### Work to complete:
Go through the data below and copy each line that includes "screen".

[Extracted records]
^^^^^^^^
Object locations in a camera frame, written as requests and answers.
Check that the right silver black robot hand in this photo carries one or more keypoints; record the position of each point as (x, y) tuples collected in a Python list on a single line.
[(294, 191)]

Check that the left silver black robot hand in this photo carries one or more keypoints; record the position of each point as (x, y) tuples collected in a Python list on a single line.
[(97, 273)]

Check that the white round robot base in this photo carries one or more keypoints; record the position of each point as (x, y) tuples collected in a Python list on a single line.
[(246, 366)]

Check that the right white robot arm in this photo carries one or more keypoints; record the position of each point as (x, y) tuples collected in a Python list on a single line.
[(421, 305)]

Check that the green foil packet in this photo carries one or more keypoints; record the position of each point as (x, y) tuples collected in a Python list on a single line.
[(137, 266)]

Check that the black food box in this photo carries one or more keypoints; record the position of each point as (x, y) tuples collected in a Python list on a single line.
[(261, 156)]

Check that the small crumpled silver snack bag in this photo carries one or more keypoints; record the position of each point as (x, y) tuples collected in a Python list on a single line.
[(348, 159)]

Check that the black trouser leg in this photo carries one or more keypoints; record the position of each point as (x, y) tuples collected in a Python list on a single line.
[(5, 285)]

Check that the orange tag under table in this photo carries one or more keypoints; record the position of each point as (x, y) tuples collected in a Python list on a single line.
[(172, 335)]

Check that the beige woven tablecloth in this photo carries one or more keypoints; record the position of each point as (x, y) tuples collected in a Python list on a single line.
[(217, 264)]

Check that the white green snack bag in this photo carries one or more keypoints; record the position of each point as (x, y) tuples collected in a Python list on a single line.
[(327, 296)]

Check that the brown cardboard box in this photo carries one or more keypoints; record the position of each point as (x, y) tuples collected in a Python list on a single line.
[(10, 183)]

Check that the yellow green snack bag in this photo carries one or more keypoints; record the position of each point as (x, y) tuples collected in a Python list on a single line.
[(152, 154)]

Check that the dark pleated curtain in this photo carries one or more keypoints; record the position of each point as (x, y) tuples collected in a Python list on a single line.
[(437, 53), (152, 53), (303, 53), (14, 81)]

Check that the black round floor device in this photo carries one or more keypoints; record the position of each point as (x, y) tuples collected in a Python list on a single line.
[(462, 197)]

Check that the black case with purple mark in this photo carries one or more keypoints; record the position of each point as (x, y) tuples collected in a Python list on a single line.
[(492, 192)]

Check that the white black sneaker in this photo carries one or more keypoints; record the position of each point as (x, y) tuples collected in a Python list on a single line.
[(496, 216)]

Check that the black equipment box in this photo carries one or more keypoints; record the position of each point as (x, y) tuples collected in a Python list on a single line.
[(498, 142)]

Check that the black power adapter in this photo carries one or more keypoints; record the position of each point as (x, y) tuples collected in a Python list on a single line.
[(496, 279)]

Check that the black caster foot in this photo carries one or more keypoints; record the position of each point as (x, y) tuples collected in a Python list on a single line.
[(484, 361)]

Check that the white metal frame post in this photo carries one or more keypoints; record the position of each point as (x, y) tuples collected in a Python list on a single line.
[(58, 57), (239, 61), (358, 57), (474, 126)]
^^^^^^^^
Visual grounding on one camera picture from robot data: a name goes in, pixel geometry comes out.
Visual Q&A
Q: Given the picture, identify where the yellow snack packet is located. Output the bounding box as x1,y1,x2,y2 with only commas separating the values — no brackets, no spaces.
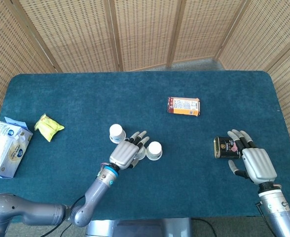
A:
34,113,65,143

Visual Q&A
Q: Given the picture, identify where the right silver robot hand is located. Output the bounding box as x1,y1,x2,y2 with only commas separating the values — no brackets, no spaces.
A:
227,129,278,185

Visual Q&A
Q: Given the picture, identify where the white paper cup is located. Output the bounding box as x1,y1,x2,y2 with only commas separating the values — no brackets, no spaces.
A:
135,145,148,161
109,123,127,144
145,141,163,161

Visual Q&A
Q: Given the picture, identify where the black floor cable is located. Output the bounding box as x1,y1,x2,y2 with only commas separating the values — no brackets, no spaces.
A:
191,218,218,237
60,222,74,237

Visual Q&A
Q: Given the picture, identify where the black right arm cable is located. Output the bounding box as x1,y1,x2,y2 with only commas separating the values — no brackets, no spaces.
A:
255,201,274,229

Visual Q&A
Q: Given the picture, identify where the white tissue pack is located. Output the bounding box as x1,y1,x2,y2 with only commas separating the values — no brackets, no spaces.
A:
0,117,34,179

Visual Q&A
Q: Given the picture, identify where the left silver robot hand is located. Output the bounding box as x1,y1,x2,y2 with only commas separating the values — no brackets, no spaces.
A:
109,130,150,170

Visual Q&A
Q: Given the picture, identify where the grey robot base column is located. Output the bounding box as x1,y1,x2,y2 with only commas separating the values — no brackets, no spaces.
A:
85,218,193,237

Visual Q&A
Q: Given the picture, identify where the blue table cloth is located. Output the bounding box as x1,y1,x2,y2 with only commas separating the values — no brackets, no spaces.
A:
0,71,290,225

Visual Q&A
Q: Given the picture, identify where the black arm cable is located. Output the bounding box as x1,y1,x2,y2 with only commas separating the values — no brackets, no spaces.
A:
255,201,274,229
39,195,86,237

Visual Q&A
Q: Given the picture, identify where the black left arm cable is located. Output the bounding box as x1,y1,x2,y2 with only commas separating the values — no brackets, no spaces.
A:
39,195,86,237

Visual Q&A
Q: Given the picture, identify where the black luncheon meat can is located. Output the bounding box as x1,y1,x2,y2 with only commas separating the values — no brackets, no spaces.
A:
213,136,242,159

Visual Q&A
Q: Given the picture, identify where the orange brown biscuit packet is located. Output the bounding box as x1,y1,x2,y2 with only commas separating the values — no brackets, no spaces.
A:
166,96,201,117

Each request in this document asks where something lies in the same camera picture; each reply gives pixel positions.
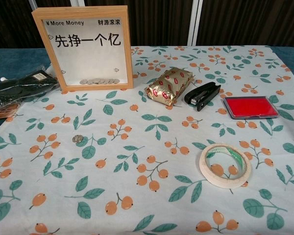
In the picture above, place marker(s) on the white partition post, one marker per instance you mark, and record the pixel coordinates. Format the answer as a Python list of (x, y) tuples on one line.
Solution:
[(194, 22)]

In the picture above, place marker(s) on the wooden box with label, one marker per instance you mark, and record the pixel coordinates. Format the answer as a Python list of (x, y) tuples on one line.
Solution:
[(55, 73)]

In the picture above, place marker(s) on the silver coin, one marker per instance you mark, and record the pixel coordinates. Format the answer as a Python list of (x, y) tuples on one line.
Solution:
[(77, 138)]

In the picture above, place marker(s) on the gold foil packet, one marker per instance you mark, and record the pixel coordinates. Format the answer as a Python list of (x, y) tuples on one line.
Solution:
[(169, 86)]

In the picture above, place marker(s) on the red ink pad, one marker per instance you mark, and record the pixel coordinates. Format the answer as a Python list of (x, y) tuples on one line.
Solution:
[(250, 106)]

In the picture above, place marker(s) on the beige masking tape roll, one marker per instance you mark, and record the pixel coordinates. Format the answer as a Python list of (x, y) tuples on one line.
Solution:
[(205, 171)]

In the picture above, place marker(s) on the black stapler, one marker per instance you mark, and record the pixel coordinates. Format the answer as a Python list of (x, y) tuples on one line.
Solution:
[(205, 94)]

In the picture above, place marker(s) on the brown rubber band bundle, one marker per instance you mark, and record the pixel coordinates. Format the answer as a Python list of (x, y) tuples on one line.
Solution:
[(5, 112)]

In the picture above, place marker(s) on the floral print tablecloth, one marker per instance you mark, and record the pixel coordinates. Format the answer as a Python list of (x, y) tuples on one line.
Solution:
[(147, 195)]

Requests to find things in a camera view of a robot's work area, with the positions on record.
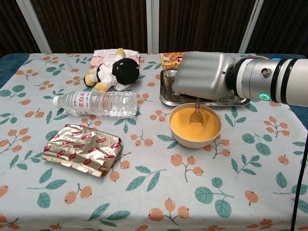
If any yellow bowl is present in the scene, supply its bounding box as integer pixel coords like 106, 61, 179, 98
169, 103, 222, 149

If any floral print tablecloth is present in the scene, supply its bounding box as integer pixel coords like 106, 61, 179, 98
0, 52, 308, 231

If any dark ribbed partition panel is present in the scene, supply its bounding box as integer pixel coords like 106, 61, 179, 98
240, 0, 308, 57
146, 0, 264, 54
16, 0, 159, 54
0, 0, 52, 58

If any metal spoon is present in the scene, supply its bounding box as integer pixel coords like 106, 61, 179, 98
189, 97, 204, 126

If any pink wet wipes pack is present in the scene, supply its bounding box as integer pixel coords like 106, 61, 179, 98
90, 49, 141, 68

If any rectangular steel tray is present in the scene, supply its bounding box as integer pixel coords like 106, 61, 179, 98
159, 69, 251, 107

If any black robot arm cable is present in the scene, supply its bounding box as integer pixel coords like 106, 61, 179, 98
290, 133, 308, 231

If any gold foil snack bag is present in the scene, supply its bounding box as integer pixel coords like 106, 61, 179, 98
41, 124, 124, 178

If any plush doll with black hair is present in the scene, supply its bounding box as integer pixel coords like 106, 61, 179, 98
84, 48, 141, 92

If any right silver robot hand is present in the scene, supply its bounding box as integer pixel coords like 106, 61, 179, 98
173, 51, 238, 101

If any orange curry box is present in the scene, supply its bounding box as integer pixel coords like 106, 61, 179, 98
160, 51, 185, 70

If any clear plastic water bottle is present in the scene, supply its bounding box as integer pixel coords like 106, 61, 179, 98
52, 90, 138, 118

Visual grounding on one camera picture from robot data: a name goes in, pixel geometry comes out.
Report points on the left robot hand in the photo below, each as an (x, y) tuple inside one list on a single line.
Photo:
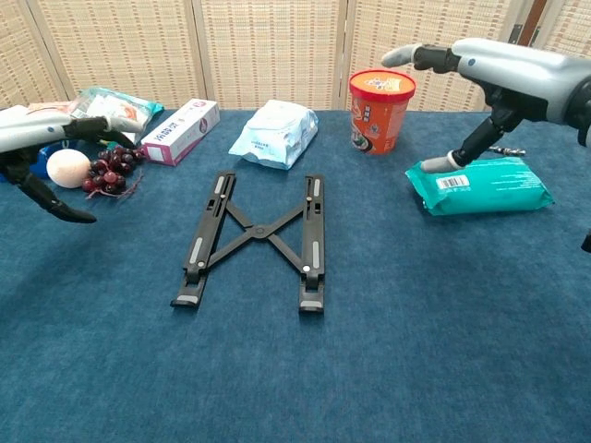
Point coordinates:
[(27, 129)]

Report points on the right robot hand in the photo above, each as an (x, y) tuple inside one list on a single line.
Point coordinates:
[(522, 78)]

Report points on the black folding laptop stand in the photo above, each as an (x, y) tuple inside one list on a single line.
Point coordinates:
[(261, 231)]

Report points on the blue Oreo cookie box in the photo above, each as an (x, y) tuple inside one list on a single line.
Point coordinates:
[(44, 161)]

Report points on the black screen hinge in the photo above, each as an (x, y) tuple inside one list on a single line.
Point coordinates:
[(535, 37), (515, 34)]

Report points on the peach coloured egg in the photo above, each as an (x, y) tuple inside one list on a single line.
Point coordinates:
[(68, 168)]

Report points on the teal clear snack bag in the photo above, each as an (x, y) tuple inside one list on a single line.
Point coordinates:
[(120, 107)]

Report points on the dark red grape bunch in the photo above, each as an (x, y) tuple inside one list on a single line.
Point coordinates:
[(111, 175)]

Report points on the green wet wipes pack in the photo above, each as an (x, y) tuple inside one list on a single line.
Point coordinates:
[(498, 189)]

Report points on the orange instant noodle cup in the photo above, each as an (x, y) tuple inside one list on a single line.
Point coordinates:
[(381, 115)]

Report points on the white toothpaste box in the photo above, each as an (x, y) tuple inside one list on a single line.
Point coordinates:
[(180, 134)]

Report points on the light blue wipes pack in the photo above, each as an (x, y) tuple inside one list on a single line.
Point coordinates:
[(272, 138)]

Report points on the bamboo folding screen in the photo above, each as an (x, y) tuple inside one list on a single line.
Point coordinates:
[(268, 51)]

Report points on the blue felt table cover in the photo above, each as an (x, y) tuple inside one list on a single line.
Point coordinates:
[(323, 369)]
^^^^^^^^
### Solution to the exercise:
Report points on the black screen hinge in the photo above, each as an (x, y) tuple inside one list on a single line.
Report points on the bamboo folding screen in the photo above, each as an (x, y) tuple inside one list on a single line.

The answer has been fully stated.